- _Exercise instructions_: Search the entries below for the string "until" and copy the lines that hold it.

- _Data excerpts_:
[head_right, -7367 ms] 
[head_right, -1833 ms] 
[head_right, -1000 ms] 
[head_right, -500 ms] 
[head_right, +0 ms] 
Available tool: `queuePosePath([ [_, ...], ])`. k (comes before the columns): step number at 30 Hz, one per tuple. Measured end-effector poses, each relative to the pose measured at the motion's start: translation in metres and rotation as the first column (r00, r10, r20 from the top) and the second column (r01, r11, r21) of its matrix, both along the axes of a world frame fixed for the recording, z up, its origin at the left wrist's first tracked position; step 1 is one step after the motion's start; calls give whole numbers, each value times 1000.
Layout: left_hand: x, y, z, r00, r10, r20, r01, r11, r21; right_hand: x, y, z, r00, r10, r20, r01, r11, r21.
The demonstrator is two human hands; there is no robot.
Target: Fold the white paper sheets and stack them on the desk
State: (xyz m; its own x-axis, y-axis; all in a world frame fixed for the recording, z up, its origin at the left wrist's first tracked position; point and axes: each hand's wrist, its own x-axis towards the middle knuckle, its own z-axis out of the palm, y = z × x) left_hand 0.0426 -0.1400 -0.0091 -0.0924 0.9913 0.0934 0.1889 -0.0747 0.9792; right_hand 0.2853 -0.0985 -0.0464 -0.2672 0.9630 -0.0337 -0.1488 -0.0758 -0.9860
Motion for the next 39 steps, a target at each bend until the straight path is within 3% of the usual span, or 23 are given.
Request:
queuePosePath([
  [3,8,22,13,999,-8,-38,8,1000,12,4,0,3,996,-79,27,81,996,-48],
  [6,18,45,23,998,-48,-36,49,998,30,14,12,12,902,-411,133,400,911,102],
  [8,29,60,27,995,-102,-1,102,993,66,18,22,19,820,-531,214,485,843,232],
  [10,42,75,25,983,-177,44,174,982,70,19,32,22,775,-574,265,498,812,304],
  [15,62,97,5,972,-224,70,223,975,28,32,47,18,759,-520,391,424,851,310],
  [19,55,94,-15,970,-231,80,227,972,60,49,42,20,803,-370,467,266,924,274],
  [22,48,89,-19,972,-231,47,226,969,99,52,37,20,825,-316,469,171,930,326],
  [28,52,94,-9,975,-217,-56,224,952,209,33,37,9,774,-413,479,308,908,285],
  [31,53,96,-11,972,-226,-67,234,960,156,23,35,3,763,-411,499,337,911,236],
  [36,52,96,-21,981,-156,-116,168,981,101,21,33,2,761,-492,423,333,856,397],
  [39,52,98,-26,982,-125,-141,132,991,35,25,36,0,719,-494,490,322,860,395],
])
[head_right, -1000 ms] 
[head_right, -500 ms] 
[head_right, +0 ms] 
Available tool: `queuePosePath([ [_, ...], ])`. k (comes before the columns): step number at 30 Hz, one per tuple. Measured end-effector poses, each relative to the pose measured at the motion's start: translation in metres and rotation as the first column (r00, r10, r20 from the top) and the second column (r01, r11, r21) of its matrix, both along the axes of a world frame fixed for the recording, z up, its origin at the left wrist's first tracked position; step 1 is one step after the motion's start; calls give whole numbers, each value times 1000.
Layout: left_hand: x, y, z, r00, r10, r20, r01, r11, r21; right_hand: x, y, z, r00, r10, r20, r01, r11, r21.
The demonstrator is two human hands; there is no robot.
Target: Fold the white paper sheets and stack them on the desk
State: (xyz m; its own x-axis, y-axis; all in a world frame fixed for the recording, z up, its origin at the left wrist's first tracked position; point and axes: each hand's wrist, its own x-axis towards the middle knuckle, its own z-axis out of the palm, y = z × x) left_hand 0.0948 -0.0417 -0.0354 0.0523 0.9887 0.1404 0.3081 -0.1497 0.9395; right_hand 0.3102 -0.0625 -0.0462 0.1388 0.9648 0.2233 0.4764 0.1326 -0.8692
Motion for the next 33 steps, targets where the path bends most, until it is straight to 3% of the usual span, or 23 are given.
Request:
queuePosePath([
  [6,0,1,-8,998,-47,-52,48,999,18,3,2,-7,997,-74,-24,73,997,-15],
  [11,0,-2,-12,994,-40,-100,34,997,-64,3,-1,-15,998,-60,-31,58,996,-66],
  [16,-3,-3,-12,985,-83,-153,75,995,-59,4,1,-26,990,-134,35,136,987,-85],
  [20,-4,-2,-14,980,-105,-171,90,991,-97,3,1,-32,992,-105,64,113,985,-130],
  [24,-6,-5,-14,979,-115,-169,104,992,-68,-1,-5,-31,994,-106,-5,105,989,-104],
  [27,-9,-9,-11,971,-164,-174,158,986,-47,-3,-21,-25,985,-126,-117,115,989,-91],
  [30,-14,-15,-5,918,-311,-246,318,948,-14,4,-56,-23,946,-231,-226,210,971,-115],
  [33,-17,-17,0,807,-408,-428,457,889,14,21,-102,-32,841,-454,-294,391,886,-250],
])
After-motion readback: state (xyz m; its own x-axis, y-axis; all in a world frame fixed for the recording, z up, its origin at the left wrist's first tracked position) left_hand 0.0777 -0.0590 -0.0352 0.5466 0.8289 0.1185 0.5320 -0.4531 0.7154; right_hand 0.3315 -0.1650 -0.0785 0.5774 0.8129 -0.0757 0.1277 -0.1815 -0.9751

- _Task answer_:
Motion for the next 39 steps, a target at each bend until the straight path is within 3% of the usual span, or 23 are given.
Motion for the next 33 steps, targets where the path bends most, until it is straight to 3% of the usual span, or 23 are given.

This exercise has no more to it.